### Exercise directions
Print, exactly as they appear in the listing below, the lines from the line with "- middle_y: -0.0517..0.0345" to the line with "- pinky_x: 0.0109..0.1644", with both end lines kept.

### Provided material

= Beginning of Section =

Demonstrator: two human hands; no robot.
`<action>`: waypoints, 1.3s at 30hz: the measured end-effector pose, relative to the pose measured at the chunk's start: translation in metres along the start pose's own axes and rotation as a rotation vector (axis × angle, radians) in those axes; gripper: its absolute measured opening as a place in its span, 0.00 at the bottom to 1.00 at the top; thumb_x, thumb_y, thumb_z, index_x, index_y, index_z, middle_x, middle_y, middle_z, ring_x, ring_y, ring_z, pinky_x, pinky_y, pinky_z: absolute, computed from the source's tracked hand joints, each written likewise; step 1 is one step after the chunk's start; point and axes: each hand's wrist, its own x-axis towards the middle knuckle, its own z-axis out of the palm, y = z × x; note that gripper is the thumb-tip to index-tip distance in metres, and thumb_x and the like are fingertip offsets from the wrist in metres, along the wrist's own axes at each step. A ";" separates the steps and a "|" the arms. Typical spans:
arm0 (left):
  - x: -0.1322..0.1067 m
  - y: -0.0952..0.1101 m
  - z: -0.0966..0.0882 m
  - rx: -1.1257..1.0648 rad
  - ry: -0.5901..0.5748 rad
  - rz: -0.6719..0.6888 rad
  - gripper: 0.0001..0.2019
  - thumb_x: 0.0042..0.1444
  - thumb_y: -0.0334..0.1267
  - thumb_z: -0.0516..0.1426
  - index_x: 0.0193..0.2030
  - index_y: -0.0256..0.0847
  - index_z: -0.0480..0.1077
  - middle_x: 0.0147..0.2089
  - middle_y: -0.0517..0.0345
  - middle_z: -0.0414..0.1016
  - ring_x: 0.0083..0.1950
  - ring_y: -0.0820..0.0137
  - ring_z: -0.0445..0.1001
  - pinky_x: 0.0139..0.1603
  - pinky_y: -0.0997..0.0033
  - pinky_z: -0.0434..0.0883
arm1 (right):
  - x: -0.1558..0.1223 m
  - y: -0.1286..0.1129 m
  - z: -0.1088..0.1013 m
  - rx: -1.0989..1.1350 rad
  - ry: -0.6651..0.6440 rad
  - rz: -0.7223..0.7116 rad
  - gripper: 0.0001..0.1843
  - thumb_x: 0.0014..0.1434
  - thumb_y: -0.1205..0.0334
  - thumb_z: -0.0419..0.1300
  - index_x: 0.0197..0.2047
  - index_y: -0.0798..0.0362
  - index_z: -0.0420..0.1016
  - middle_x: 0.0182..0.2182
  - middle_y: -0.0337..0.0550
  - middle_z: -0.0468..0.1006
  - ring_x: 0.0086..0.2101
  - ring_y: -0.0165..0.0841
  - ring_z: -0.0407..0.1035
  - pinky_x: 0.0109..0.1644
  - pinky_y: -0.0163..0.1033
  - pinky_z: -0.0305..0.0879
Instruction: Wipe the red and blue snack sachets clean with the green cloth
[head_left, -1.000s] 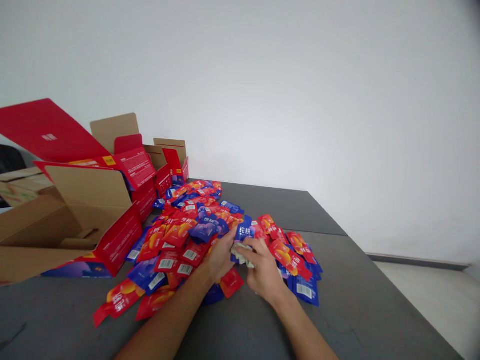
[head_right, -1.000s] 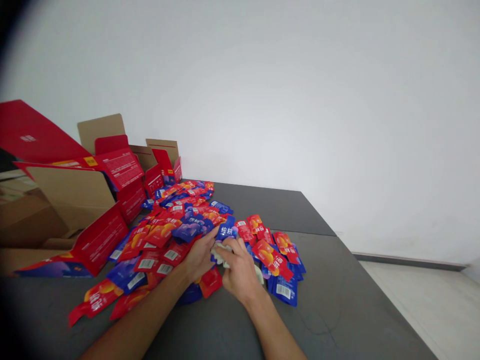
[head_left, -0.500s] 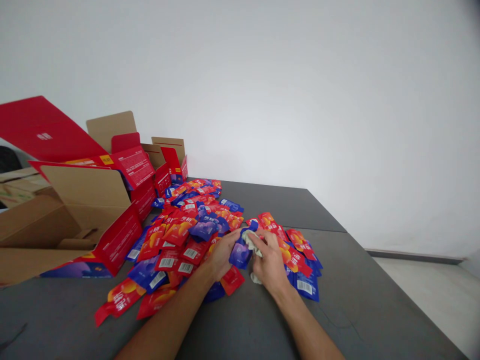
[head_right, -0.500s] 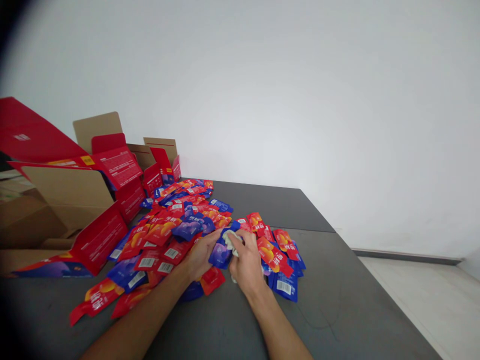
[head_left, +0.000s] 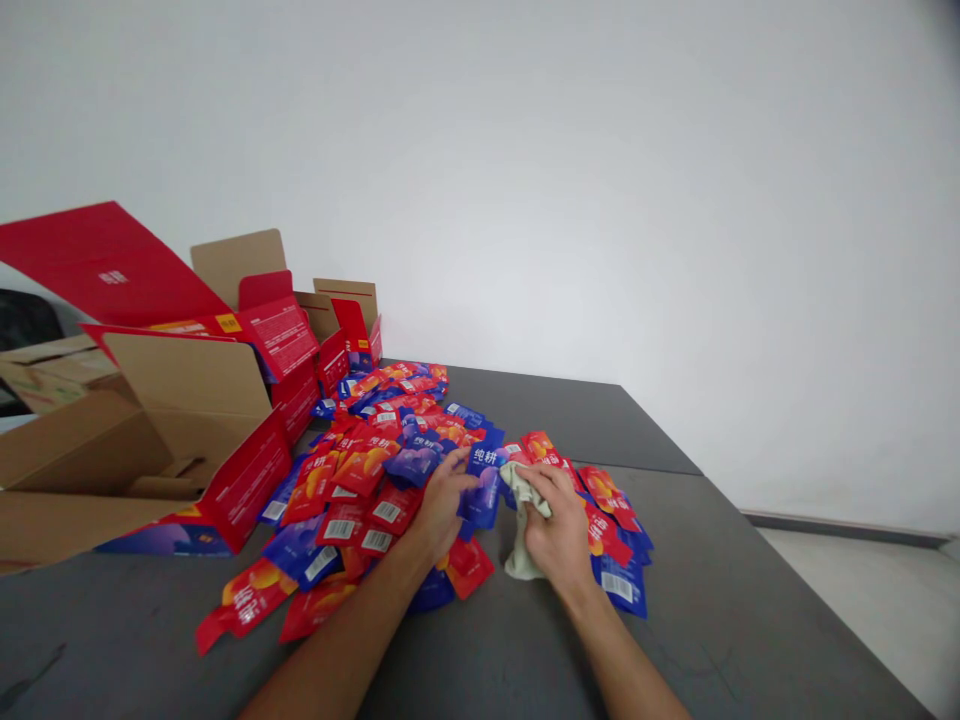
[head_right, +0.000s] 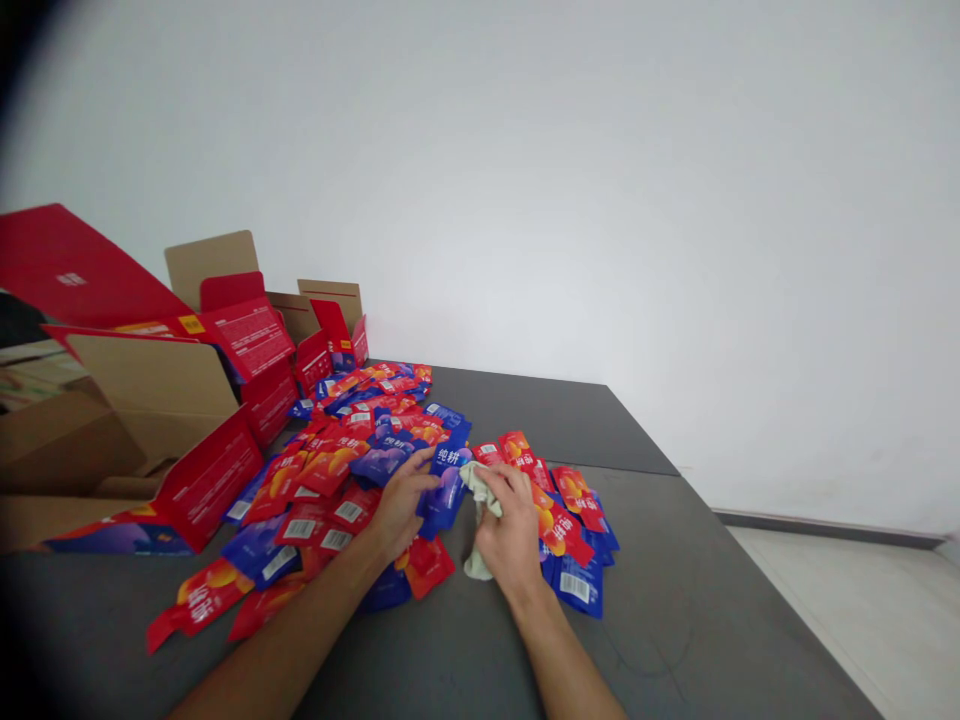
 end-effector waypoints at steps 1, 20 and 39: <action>0.000 0.001 0.000 -0.008 0.018 -0.003 0.26 0.38 0.28 0.62 0.49 0.42 0.71 0.38 0.60 0.77 0.30 0.72 0.73 0.28 0.75 0.68 | 0.001 0.001 -0.002 0.001 0.021 0.012 0.25 0.53 0.76 0.54 0.51 0.48 0.77 0.48 0.47 0.74 0.50 0.40 0.67 0.55 0.49 0.66; 0.001 -0.016 0.004 -0.304 -0.178 -0.190 0.14 0.57 0.47 0.60 0.40 0.37 0.75 0.33 0.55 0.77 0.36 0.67 0.77 0.38 0.70 0.72 | -0.014 -0.013 0.020 -0.151 -0.169 -0.115 0.25 0.59 0.66 0.62 0.59 0.41 0.72 0.57 0.49 0.66 0.53 0.45 0.63 0.55 0.55 0.65; 0.001 -0.016 0.001 -0.271 -0.162 -0.191 0.15 0.56 0.49 0.62 0.38 0.38 0.76 0.34 0.56 0.79 0.35 0.68 0.77 0.39 0.71 0.71 | -0.013 -0.027 0.013 -0.078 -0.358 -0.183 0.45 0.41 0.83 0.50 0.60 0.44 0.72 0.53 0.46 0.70 0.49 0.40 0.62 0.54 0.49 0.67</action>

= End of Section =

### Expected answer
  - middle_y: -0.0517..0.0345
  - middle_z: -0.0414..0.1016
  - ring_x: 0.0083..0.1950
  - ring_y: -0.0820..0.0137
  - ring_z: -0.0445..0.1001
  - pinky_x: 0.0139..0.1603
  - pinky_y: -0.0997..0.0033
  - pinky_z: -0.0434..0.0883
arm1 (right):
  - x: -0.1558..0.1223 m
  - y: -0.1286..0.1129 m
  - z: -0.1088..0.1013 m
  - rx: -1.0989..1.1350 rad
  - ry: -0.6651..0.6440 rad
  - rz: -0.7223..0.7116 rad
  - gripper: 0.0001..0.1843
  - thumb_x: 0.0014..0.1434
  - thumb_y: -0.1205..0.0334
  - thumb_z: -0.0419..0.1300
  - index_x: 0.0197..0.2047
  - index_y: -0.0798..0.0362
  - index_z: -0.0420..0.1016
  - middle_x: 0.0182..0.2182
  - middle_y: -0.0337..0.0550
  - middle_z: -0.0468..0.1006
  - ring_x: 0.0086..0.2101
  - ring_y: -0.0165..0.0841
  - ring_z: -0.0407..0.1035
  - pinky_x: 0.0109..0.1644

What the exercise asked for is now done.